The output is the lines below from the one with "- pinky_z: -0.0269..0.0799" through the one with "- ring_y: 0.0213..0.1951", both included, printed exactly and with no other line.
Information supplied: Begin
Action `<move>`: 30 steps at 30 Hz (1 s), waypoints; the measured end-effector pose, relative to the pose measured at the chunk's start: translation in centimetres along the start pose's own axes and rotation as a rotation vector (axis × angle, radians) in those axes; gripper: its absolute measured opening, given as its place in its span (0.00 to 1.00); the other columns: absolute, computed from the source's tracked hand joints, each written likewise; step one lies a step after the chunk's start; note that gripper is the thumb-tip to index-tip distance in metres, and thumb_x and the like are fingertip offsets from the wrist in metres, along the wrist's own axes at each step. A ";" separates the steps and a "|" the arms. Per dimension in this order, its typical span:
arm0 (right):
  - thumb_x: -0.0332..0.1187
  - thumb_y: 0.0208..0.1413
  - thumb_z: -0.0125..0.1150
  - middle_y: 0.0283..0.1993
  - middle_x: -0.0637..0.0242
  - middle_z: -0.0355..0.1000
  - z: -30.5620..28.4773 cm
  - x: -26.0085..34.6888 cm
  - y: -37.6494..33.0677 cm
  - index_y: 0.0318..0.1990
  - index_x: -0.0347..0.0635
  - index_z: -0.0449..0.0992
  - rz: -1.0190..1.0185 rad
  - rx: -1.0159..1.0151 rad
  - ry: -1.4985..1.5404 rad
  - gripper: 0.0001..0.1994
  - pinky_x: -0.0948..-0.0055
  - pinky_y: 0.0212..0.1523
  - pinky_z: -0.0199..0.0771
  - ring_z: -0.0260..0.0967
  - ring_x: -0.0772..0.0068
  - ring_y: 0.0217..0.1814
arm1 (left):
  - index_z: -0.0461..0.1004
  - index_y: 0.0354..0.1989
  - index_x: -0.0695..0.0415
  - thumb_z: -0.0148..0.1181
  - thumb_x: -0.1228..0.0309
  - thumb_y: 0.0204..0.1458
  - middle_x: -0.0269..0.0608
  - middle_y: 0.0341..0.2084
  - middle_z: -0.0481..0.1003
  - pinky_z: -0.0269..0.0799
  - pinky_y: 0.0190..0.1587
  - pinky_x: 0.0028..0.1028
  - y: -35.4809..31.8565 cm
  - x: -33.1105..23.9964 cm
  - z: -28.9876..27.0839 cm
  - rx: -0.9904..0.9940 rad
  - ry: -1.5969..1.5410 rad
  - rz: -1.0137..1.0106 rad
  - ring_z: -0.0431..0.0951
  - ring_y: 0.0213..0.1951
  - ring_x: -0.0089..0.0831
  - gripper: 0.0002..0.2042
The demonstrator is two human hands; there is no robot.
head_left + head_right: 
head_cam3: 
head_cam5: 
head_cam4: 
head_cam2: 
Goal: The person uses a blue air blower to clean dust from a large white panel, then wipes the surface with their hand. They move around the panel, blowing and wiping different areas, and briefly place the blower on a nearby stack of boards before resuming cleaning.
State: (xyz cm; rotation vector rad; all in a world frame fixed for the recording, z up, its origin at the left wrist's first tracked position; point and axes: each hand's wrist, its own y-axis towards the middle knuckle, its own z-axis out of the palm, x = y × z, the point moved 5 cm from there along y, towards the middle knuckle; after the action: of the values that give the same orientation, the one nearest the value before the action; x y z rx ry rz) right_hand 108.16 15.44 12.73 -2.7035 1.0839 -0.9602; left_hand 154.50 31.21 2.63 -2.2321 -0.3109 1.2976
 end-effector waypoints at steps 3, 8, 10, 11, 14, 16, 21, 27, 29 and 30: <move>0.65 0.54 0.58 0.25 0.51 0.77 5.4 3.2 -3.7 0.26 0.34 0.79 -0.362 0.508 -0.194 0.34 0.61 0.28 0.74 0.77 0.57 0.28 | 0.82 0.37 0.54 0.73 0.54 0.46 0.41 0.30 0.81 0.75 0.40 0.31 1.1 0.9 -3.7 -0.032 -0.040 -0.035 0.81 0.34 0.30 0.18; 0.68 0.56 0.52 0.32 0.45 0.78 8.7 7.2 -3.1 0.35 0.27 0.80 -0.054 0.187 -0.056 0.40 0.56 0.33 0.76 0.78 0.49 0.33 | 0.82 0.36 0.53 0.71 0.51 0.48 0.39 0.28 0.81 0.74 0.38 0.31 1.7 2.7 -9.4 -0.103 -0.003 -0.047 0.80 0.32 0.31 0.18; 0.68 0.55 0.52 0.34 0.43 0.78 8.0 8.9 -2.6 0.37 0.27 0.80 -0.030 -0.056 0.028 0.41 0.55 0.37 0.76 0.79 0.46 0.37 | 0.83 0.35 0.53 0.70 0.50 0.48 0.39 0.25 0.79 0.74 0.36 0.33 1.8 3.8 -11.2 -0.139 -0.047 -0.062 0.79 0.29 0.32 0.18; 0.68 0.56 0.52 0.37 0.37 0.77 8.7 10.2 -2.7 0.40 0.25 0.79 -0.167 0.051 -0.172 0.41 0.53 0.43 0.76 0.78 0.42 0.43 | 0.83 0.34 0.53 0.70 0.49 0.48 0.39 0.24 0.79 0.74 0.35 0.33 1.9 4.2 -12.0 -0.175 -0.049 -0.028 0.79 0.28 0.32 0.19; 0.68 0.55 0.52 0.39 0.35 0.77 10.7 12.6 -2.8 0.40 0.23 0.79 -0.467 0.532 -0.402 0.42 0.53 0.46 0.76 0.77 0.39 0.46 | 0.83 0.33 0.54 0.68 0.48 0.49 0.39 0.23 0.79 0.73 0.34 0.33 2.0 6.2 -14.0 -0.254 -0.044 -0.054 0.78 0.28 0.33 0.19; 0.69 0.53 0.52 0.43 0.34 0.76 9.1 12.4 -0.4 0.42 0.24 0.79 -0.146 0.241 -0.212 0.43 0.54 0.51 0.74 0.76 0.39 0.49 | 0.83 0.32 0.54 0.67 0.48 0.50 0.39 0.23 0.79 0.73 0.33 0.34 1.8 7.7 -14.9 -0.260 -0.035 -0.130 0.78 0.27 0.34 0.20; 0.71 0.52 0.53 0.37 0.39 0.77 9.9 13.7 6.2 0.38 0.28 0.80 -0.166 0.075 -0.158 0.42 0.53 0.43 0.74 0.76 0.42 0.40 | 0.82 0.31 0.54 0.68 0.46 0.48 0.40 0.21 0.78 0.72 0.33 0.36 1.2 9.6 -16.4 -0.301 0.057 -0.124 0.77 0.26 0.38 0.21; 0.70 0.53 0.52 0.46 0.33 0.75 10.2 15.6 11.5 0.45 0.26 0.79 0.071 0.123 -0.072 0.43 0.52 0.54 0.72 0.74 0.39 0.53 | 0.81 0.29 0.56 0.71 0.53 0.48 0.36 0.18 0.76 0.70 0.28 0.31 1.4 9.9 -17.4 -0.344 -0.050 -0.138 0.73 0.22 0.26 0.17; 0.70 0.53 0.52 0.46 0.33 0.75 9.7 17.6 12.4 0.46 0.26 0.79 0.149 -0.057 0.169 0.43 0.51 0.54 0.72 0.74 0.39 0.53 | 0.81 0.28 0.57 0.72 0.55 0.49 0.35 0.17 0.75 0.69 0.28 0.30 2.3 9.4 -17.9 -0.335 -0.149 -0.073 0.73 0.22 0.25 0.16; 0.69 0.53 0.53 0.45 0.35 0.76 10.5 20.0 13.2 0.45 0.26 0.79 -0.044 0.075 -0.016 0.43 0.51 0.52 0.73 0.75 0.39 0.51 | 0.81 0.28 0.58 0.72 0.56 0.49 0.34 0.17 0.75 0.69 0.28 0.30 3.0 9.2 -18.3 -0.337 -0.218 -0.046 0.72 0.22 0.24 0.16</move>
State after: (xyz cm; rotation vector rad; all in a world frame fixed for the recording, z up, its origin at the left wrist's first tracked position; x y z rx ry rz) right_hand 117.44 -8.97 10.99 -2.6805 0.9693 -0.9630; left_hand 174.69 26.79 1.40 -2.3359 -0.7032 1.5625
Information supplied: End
## Written response
  - pinky_z: -0.0269..0.0799
  - pinky_y: 0.0190..0.1587
  - pinky_x: 0.0028..0.1028
  - y: -35.4809..31.8565 cm
  - x: -33.1105..23.9964 cm
  - z: -28.9876..27.0839 cm
  - rx: -0.9904..0.9940 rad
  - ry: -1.5969..1.5410 rad
  - rz: -1.0137..1.0106 rad
  - ring_z: -0.0431..0.0951
  - ring_y: 0.0213..0.1951

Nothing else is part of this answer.